[Records drawn from a dataset]

****************************************

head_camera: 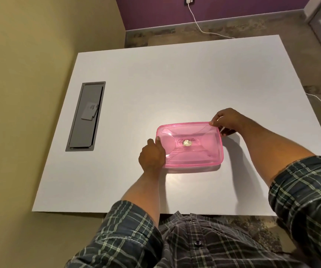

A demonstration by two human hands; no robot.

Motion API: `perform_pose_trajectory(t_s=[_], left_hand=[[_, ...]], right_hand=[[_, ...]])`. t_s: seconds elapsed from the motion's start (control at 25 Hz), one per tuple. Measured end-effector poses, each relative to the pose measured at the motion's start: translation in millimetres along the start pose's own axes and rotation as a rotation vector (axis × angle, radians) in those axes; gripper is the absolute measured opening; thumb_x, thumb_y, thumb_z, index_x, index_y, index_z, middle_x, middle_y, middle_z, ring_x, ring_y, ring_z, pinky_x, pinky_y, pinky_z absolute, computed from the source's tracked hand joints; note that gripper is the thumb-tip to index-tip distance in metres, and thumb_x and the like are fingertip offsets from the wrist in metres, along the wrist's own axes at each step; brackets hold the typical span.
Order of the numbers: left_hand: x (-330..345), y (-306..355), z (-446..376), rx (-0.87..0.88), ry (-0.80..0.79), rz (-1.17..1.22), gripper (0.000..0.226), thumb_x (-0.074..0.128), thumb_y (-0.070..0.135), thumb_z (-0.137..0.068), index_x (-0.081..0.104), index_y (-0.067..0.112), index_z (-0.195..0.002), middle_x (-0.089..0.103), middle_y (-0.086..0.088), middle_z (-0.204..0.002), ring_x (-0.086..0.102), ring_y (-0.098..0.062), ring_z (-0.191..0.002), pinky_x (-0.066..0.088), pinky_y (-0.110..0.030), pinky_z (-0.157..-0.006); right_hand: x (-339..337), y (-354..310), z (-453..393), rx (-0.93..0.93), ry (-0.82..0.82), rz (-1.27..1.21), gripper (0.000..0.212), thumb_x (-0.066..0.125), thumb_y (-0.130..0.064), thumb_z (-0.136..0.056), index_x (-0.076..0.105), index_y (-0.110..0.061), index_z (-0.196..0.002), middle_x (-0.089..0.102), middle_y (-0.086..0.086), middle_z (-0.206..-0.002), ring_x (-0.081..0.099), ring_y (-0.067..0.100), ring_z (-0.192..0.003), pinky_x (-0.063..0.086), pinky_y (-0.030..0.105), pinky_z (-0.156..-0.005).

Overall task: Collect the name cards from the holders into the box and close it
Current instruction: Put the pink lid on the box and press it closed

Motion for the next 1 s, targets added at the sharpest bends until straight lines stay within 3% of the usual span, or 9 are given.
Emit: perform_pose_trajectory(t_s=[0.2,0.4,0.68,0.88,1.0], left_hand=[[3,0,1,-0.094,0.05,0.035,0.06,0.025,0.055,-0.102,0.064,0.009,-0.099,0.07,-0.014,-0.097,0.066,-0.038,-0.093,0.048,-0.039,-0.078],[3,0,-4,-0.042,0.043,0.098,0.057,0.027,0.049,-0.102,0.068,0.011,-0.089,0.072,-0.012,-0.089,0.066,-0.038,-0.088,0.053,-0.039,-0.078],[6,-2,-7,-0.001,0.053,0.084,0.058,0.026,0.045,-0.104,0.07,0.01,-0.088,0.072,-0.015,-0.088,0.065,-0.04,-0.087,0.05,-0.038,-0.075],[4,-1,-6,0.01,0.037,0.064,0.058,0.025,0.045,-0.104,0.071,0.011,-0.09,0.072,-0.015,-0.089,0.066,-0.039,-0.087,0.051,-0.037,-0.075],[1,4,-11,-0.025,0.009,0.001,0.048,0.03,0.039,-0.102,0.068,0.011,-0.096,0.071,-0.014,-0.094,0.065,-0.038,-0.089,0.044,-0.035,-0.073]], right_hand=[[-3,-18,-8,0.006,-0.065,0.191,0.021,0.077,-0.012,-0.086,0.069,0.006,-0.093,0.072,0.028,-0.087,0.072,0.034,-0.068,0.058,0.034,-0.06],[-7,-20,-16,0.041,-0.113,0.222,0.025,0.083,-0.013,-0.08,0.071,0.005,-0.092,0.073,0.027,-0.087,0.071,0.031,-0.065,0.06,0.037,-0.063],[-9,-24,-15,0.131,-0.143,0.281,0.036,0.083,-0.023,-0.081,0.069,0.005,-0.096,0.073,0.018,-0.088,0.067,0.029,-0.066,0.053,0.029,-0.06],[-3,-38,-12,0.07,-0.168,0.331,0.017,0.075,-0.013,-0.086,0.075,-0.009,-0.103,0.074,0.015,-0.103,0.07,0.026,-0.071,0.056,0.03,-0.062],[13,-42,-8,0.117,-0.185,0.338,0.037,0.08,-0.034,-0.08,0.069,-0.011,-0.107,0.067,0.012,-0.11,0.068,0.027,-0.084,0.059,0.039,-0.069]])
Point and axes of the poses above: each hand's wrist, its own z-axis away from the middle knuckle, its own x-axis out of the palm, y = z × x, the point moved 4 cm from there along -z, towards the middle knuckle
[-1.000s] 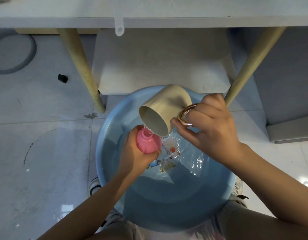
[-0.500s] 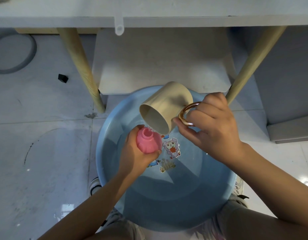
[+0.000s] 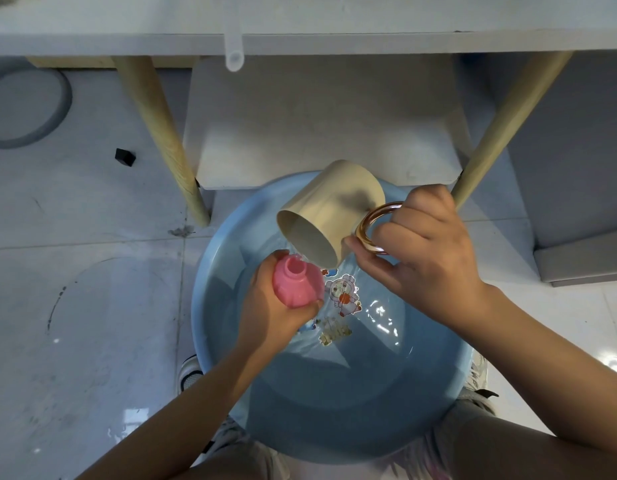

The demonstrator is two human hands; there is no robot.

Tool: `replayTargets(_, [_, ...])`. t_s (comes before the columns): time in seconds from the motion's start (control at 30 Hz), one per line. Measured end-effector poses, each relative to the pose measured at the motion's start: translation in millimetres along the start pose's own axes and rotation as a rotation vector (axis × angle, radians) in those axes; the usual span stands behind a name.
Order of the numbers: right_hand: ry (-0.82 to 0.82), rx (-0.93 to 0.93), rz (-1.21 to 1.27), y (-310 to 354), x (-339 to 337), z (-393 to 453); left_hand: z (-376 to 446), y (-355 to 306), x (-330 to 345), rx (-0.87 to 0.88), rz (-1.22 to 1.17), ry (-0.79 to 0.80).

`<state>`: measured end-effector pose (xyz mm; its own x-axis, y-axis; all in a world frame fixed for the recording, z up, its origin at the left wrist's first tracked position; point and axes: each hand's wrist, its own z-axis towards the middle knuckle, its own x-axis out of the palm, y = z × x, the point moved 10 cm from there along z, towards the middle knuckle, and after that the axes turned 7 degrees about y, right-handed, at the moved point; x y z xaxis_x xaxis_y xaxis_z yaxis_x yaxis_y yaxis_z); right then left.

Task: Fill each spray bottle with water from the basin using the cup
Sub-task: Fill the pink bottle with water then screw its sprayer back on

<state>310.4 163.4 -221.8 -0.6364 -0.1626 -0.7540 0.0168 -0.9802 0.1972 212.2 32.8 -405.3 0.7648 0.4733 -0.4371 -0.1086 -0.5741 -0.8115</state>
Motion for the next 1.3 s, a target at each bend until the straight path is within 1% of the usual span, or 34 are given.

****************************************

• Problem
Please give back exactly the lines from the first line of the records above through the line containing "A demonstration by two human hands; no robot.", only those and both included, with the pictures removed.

• Response area
head_camera: 

A demonstration by two human hands; no robot.

There is nothing further in this answer.